PROBLEM :: Where a line in the listing below contains the word "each", copy that line.

GIVEN MATERIAL ::
*** Block opens ***
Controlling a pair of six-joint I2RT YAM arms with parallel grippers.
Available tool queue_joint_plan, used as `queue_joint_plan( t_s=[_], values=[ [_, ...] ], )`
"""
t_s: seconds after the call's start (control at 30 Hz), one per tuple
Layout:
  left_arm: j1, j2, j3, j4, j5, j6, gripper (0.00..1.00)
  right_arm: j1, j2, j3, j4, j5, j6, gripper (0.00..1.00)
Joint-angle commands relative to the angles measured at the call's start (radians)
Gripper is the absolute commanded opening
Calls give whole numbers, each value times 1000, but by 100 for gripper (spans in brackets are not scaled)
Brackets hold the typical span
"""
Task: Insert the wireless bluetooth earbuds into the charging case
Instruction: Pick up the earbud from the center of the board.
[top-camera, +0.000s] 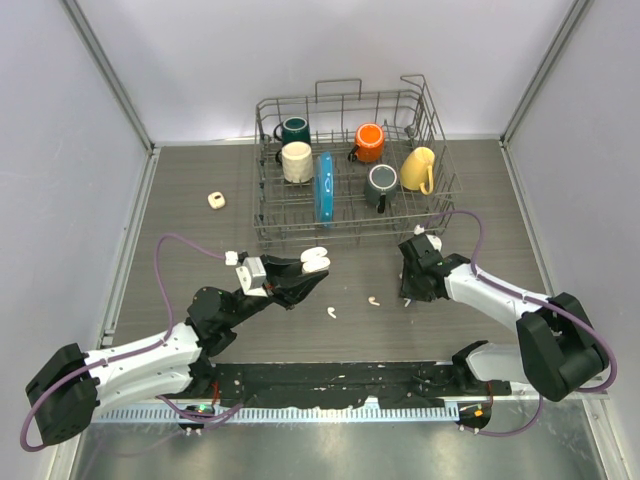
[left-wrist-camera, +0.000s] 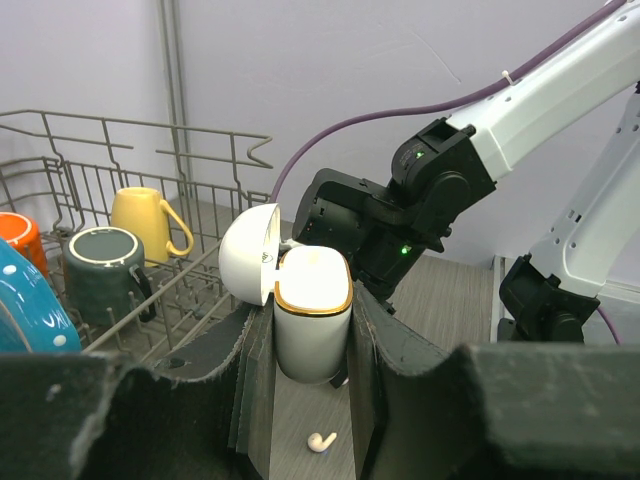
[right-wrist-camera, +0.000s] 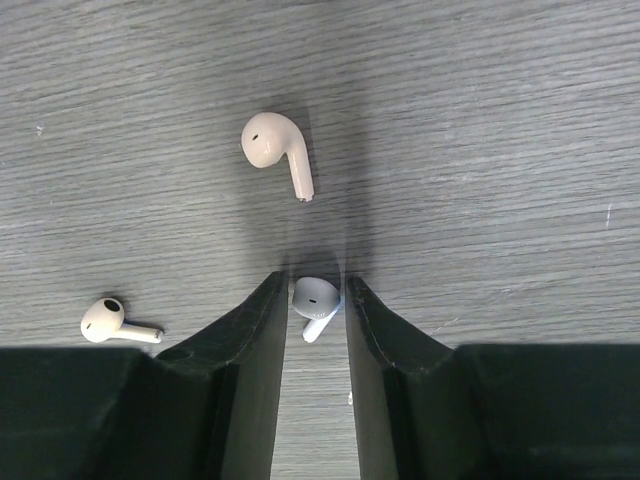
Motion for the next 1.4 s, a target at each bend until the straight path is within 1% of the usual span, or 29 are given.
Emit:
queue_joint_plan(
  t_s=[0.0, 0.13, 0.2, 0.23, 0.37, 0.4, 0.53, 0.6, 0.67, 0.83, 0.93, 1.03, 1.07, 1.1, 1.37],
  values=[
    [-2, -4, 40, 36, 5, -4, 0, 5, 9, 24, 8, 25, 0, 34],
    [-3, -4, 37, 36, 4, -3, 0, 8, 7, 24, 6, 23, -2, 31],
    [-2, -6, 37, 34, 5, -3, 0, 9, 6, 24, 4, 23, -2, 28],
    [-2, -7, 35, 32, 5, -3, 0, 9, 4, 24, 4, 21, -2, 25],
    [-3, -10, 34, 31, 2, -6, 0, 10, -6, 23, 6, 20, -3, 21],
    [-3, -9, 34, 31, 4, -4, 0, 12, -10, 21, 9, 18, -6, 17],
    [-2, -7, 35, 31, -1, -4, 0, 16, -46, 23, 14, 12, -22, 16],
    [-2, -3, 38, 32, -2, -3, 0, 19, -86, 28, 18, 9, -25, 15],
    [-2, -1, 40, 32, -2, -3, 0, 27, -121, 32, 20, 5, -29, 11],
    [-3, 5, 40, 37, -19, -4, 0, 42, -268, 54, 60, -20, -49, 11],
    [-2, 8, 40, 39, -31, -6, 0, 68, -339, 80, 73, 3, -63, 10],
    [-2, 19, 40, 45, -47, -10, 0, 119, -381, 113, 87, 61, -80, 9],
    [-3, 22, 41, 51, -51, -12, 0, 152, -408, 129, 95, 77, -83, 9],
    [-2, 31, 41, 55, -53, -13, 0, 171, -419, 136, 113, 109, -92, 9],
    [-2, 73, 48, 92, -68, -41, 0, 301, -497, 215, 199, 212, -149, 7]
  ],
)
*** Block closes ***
ANSWER TO THE EXERCISE ::
Calls give whole numbers, each value times 1000, but by 100 for gripper (spans in brackets are not scaled)
Motion for the next 1.4 s, a target at each bend until the straight path is within 1% of the usual span, or 29 are given.

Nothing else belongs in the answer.